Meg's lips tightened. "Sam, I saw—I saw what you did to Porter out there. My dad's not here any more. Things are different. Don't you know you can't win against them? You have to have the Porters' help if you're ever going to reach that starship when it comes."

"I know the score, Meg. You're telling me no news."

"Do I have to spell it out? There are some of Porter's men who'd kill you as soon as not. They're that way. And when the dam's finished and there's no more need of you, you've got to take that ship off Hestia. You've got to. You've left yourself no choice."
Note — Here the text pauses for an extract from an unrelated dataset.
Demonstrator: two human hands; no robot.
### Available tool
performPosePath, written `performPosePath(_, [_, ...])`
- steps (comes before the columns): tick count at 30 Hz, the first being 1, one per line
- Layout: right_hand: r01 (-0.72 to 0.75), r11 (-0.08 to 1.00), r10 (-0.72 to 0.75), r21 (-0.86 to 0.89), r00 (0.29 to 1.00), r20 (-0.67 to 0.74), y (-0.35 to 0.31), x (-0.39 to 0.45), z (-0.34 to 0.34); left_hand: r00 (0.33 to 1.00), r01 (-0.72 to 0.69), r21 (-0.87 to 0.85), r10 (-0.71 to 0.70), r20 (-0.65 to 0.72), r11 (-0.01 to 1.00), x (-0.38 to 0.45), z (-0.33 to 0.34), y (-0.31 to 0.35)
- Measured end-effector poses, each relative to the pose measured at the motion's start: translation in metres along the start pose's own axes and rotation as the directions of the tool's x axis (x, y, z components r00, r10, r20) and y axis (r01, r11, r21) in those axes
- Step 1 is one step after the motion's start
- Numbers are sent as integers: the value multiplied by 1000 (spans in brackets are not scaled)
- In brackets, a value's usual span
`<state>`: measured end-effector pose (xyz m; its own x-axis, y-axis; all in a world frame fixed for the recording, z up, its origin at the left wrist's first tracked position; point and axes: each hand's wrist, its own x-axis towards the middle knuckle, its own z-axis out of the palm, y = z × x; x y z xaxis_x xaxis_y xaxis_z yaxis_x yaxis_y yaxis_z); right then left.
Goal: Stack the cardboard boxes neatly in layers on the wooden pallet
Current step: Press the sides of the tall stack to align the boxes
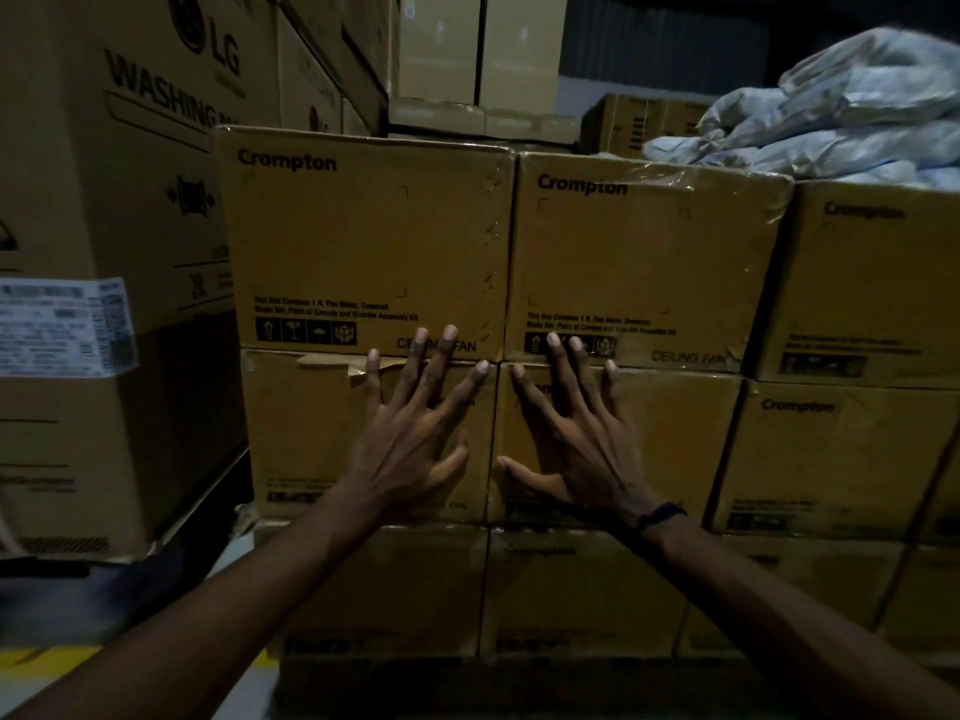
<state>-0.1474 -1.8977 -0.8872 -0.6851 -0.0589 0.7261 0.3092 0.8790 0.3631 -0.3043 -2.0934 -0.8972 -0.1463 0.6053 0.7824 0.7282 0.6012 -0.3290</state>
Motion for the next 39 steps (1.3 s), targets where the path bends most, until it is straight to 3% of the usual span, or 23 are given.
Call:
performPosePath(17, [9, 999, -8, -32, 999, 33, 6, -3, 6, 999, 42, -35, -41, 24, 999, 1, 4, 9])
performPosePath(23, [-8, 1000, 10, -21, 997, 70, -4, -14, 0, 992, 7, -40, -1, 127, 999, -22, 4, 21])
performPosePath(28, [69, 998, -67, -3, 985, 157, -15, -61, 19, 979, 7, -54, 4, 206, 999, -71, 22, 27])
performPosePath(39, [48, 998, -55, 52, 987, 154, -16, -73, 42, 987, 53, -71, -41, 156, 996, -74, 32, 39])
Merritt gave a tight smile. "That's dam's past the stage that I mean anything essential to the effort. They have my notes. They won't let me touch them myself without someone of theirs to guard me. The foremen know their business by now. But Porter won't see me killed. It could be a long time before Hestians think they've exhausted all the projects Sam Merritt could design for them. And as you say, there's no law out here, nothing that says I have a right to leave this world. Adam Jones will carry the news of what happened to me back to Earth, some years from now. And seven years after that, Earth might send a strong protest about your methods, but there'll be no force behind it. Porter knows that. He'll keep dangling the lure of passage offworld in front of me so long as I seem to believe the lie. If I let him know I see through the farce, he'll think of other means."